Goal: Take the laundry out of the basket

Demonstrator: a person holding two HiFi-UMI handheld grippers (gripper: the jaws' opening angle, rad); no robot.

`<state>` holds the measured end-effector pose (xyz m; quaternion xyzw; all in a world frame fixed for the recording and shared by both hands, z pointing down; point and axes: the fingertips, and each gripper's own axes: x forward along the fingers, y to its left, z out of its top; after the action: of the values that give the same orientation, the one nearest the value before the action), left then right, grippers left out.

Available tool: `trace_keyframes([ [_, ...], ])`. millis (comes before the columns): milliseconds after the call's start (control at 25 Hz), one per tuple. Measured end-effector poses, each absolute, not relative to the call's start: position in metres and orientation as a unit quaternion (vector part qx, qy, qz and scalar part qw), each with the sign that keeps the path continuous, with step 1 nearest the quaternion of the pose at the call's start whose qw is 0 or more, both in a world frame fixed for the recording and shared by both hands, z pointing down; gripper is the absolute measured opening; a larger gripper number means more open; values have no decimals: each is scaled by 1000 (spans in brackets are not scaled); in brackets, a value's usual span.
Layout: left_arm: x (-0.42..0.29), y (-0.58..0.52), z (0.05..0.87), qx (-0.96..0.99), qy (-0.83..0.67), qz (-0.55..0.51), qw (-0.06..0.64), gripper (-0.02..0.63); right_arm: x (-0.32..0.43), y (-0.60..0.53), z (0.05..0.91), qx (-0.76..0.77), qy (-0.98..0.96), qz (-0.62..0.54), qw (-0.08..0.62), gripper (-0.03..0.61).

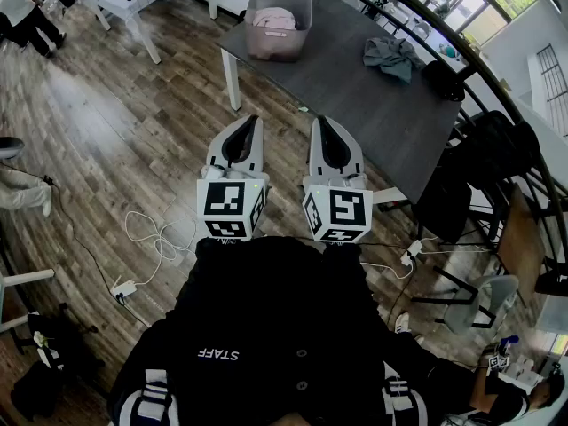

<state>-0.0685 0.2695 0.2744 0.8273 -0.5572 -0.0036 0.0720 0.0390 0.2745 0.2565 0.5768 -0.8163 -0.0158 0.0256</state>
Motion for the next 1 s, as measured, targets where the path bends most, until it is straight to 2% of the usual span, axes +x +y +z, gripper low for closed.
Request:
trace_keyframes([
  [1000,-98,259,315,836,-539,26,98,0,13,264,290,610,-792,7,23,14],
])
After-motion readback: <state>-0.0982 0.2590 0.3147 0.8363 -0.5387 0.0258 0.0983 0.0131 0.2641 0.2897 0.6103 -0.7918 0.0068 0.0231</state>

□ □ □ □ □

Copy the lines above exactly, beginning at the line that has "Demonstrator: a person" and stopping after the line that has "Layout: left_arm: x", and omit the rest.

Demonstrator: a person holding two HiFi-UMI handheld grippers (gripper: the jaws' opening angle, rad); no robot.

`<state>` holds the measured end-effector pose (xyz m; quaternion xyzw; all in a world frame fixed for the recording and shared by both hands, z pointing down; point and axes: the fingertips, and each gripper's own axes: x forward along the fingers, y to its left, z out of its top; after the action: of the values that give the same orientation, the one nearest the value before the action), left then right, grippers left out.

Available tool: `trace_keyframes([ [_, ...], ])`. millis (comes before the columns): milliseconds after the call's start (control at 25 Hz), one per tuple. Measured end-effector poses, each absolute, not relative to the call's start: position in metres and orientation as a unit quaternion (vector part qx, qy, qz and scalar part qw), each with the sign that keeps the path continuous, with step 1 nearest the quaternion of the pose at the call's start whose qw is 0 or more, both in a world frame fixed for the recording and shared by both hands, z pointing down; gripper is the absolute measured opening; a larger gripper number means more open; values have no decimals: each is scaled by 1000 (spans in brackets are not scaled); in brackets, a value's usual span.
Layout: left_arm: x (-0.42..0.29), y (-0.58..0.52), z (0.05..0.87), qx (-0.96..0.99), qy (-0.83..0.67), qz (-0.55..0.51), qw (-0.06..0.64), gripper (-0.02..0.63); right_arm: x (-0.32..0.43), y (-0.60..0.53), z (0.05..0.91), qx (-0.76..0.77), qy (-0.98..0.96), qz (-0.62..0.54), qw (-0.08..0.62), gripper (-0.03..0.61).

This output is complete, so the exercise is closed.